Shapiro is also unhappy with so much being attributed to "random, accidental genome change". Again, the evidence he marshals seems compelling against the idea that uniformly distributed single nucleotide mutations are the be-all and end-all of evolutionary variation, but not an argument against a central role for stochastic processes more broadly. The kind of genome changes he catalogues may be canalised by all kinds of constraints, but are hardly deterministic.
When it comes to a longer-term palaeontological perspective, Shapiro emphasizes the importance of extinction events and is, not surprisingly, a fan of punctuated equilibrium. But he leans much further towards saltationism than most. It is one thing highlighting genome duplication as a method of speciation, another denying the possibility of gradual speciation outright, with a claim that "selection has never led to formation of a new species". (Perhaps "allopatric speciation" and "character displacement" should be added to the glossary.)
As an alternative Shapiro appeals to systems biology. He doesn't offer any kind of integrated theoretical framework here, however, only a collection of suggestions — about reorganisation of existing functions, duplication and diversification, and "targeted genome restructuring" — which again reflect the importance of different levels of organisation rather than being replacements for variation and selection. For the origin of novelty he suggests that, perhaps, "viruses serve as sources of novelties that can later be adapted by cells", but that would simply relocate the problem.
Rather than leaping straight to extinction events and a complete rewriting of evolutionary biology, the most immediate implications of a broader understanding of genomics seem to me to lie in cell and developmental biology. Here, for a perspective on selection and variation at a range of levels, and on the balance between contingency and constraint and between flexibility and conservation, I recommend John Gerhart and Marc Kirschner's Cells, Embryos, and Evolution. This presents a hierarchical perspective on cell biology and development, exploring the complexities of variation and selection at different levels.
Two minor issues. Firstly, Shapiro draws some analogies with computing which I find rather awkward. "Proteins operate as conditional microprocessors in regulatory circuits. ... the LacI repressor is a microprocessor modulating gene expression in response to the inducer". Such individual cell components are hardly complex enough to be comparable to microprocessors, however, and it would be an unnatural complication to model cell regulatory networks as distributed algorithms where nodes can carry out arbitrary computations.

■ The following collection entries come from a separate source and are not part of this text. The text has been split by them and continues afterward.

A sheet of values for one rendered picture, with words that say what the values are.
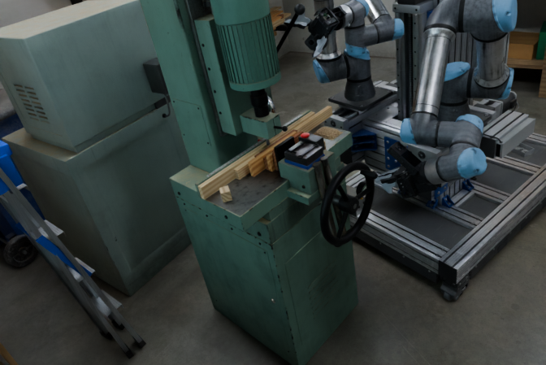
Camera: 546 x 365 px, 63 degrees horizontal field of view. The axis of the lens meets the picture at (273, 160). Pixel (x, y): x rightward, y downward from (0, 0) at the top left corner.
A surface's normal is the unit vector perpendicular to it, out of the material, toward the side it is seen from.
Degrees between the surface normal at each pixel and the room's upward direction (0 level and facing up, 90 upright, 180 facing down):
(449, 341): 0
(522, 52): 90
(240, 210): 0
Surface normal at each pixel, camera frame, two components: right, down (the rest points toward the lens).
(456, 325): -0.17, -0.85
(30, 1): 0.79, 0.19
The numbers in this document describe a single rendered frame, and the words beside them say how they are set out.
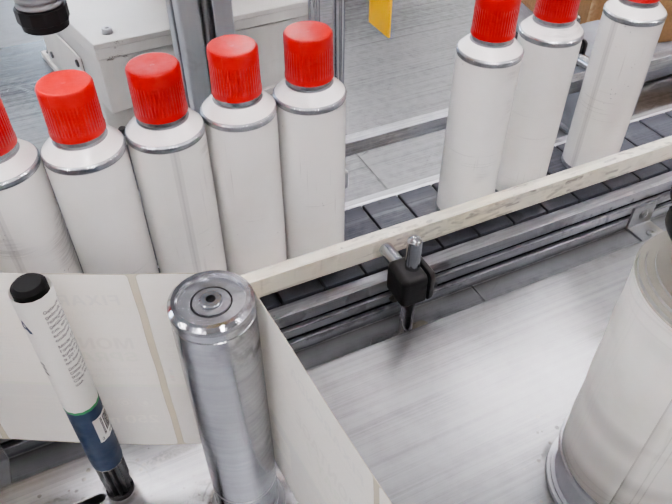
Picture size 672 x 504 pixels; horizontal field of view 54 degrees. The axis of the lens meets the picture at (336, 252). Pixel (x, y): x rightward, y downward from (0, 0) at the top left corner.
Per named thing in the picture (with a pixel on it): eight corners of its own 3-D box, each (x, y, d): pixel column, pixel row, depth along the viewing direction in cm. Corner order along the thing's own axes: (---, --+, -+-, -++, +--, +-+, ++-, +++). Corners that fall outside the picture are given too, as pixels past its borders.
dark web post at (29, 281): (110, 506, 41) (8, 301, 28) (104, 483, 42) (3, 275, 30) (138, 495, 42) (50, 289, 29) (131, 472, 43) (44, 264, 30)
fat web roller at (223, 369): (226, 553, 39) (172, 354, 26) (203, 487, 42) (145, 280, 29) (297, 520, 41) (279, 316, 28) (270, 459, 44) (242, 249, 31)
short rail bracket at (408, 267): (397, 359, 56) (408, 255, 48) (380, 334, 58) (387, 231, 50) (430, 346, 57) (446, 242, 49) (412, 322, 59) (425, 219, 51)

Secondly, I will indulge myself with a brief rant about the title. There are books called Evolution which are entirely about biogeography and palaeontology, in which nothing molecular features at all, so this is hardly an informative title. And the subtitle is provocative — since the trend so far in 21st century biology has been towards more and faster sequencing, keeping the emphasis on genomes as nucleotide sequences — but again not particularly descriptive. I think a better choice would have been something like The Read-Write Genome: Evolution and Natural Genetic Engineering.
Even those who disagree with most of it may get something out of Evolution: A View from the 21st Century. If nothing else, chapter two makes a nice survey of some of the complexities of genome structure and change which are obscured by a sequence-level perspective. It is unlikely to appeal to readers of popular science, however: they will find the first part of it too dry and read the second part as support for intelligent design.